[Extracted records]
========================

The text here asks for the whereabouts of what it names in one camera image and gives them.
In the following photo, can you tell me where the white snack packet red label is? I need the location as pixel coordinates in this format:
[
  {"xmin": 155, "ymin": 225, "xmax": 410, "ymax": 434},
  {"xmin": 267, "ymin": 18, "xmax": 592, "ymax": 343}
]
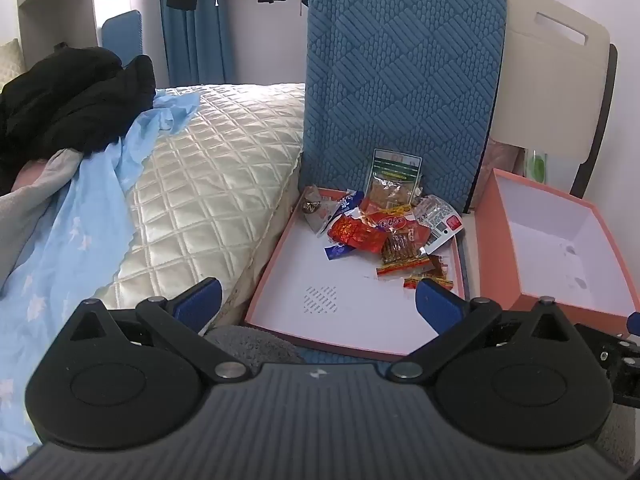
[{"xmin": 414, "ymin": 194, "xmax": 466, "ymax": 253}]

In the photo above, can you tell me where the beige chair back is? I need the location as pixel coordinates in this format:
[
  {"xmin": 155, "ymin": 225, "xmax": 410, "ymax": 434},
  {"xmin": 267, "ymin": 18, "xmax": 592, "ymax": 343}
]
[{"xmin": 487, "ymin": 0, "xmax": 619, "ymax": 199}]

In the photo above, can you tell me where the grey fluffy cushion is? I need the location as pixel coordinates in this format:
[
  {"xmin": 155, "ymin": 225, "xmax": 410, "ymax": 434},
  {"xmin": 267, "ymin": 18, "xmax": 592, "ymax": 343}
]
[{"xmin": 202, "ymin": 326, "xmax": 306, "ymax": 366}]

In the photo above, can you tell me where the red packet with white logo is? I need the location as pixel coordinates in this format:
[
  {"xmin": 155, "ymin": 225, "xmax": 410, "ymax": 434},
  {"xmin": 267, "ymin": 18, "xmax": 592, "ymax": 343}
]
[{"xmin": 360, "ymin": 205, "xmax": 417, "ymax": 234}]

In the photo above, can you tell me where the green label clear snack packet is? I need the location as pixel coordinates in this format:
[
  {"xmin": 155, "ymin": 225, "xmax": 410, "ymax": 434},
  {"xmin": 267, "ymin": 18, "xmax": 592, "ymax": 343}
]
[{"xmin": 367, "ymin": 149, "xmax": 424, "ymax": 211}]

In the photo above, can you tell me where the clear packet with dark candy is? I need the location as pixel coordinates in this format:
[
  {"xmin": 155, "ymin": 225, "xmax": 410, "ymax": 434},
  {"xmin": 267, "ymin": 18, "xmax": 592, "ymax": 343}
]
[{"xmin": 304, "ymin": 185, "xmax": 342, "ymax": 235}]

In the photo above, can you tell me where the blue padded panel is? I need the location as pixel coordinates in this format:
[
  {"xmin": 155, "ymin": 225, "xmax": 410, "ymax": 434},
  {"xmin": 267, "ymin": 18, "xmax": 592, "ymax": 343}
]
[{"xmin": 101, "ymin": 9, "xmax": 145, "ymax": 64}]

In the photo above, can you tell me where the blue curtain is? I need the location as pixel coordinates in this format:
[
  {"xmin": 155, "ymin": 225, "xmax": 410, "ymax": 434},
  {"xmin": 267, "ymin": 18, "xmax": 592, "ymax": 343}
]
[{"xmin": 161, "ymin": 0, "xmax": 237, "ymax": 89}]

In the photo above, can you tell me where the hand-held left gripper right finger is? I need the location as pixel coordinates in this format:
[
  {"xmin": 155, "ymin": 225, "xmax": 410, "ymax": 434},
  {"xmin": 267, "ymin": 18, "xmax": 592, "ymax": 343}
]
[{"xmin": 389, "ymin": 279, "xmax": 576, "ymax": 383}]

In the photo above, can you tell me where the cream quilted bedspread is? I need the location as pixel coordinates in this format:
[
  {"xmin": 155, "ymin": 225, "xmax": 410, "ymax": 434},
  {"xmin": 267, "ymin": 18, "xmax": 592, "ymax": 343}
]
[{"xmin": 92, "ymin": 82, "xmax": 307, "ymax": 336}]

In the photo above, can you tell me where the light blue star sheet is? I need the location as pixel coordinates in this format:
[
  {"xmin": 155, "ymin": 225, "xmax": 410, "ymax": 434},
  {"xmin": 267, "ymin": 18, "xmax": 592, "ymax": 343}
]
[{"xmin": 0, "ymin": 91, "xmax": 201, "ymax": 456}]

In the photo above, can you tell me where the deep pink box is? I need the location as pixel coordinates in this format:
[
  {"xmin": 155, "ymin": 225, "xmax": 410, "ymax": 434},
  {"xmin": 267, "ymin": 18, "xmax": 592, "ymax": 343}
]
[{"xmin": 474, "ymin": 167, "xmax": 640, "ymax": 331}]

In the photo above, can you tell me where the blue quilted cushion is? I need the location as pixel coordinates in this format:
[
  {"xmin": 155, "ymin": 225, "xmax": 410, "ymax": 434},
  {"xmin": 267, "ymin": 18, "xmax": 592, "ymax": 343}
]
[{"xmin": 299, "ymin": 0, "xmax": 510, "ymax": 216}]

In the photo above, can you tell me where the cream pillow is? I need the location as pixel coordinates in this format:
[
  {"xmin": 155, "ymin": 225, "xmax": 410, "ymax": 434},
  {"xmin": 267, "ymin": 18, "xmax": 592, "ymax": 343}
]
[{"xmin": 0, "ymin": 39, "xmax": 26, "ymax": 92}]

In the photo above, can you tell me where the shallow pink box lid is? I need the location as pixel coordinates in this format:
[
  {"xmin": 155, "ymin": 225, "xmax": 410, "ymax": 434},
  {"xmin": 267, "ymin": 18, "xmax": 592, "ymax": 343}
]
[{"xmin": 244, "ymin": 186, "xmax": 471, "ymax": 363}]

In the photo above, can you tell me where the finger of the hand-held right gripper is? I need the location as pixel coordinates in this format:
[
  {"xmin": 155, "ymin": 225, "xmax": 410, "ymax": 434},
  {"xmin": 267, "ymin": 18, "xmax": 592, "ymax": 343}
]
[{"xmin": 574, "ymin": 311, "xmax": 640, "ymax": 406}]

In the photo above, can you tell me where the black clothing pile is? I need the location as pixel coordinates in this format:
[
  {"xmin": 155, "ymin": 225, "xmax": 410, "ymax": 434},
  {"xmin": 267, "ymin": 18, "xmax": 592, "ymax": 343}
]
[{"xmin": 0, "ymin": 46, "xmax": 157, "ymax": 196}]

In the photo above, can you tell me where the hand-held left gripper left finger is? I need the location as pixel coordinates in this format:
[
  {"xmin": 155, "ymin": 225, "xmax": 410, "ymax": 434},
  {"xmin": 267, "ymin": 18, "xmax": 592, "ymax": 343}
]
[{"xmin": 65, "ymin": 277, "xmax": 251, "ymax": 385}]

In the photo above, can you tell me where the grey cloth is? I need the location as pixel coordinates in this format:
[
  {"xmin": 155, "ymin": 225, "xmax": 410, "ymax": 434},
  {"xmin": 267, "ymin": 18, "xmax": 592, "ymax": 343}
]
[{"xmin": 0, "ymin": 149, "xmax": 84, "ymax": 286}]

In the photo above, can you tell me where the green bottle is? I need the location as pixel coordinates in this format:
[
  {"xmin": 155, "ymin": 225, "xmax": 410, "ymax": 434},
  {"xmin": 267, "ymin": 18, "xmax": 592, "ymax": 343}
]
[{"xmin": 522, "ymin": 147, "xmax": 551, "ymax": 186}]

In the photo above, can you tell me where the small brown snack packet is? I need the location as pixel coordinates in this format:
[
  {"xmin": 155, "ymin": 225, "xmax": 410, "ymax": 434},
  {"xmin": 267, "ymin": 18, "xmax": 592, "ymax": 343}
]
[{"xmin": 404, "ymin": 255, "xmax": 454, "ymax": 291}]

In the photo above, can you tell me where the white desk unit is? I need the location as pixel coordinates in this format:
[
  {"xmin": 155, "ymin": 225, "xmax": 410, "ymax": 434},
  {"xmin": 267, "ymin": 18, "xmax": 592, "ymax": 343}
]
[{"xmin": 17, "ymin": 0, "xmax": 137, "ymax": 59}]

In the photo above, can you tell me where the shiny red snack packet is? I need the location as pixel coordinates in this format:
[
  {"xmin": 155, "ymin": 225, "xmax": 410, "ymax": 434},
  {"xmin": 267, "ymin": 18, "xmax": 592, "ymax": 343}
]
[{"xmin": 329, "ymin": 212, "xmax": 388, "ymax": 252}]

========================

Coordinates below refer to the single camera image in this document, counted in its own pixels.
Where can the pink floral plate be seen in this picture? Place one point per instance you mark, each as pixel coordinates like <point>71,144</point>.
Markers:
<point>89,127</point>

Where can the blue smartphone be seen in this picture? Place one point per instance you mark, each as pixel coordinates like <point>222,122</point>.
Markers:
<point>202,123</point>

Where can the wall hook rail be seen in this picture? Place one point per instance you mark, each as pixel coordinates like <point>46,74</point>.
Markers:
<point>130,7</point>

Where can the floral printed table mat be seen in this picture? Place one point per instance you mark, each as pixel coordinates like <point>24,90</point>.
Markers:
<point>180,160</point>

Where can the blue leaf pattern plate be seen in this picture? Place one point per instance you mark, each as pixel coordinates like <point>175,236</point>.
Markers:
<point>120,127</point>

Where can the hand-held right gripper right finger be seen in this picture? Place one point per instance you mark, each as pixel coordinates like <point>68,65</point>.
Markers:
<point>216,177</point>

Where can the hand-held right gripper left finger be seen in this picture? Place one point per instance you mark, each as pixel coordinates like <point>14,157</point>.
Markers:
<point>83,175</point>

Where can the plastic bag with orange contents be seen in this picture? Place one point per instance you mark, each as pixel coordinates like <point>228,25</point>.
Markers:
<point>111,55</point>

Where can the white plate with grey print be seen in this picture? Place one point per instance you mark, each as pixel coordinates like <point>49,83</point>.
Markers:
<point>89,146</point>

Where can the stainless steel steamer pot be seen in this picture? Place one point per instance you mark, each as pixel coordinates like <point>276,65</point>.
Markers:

========================

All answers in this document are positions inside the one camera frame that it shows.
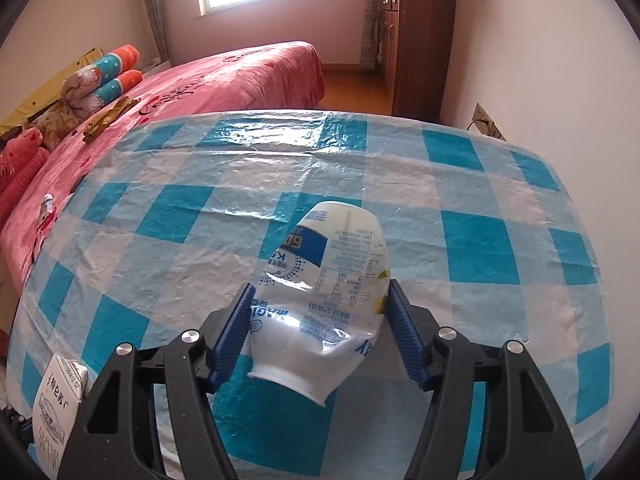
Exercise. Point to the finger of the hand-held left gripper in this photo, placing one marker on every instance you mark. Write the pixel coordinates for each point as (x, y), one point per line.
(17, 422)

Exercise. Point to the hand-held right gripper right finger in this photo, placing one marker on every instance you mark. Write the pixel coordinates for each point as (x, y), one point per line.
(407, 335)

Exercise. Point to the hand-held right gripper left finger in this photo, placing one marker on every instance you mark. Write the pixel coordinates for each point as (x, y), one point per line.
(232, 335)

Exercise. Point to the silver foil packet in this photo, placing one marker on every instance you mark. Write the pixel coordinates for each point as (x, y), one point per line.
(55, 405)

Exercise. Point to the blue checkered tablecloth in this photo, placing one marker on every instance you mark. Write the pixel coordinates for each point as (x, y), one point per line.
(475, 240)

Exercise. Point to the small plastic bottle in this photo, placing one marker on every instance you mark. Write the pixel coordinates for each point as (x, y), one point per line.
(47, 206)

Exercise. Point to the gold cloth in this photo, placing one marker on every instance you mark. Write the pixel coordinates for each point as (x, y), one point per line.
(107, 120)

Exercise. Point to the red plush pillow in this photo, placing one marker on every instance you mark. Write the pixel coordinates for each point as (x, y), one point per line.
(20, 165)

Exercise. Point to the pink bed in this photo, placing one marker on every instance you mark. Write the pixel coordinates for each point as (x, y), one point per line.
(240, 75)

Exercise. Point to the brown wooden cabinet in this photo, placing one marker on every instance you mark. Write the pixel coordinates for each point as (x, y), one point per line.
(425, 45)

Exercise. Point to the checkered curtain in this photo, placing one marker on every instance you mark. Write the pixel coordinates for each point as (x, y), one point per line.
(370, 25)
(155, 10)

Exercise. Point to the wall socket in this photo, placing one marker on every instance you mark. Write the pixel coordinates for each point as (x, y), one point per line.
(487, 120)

========================

* [PROBLEM DETAILS] Count the lines in the entries above that include the string "document", then give only that figure.

* [ANSWER SPACE] 2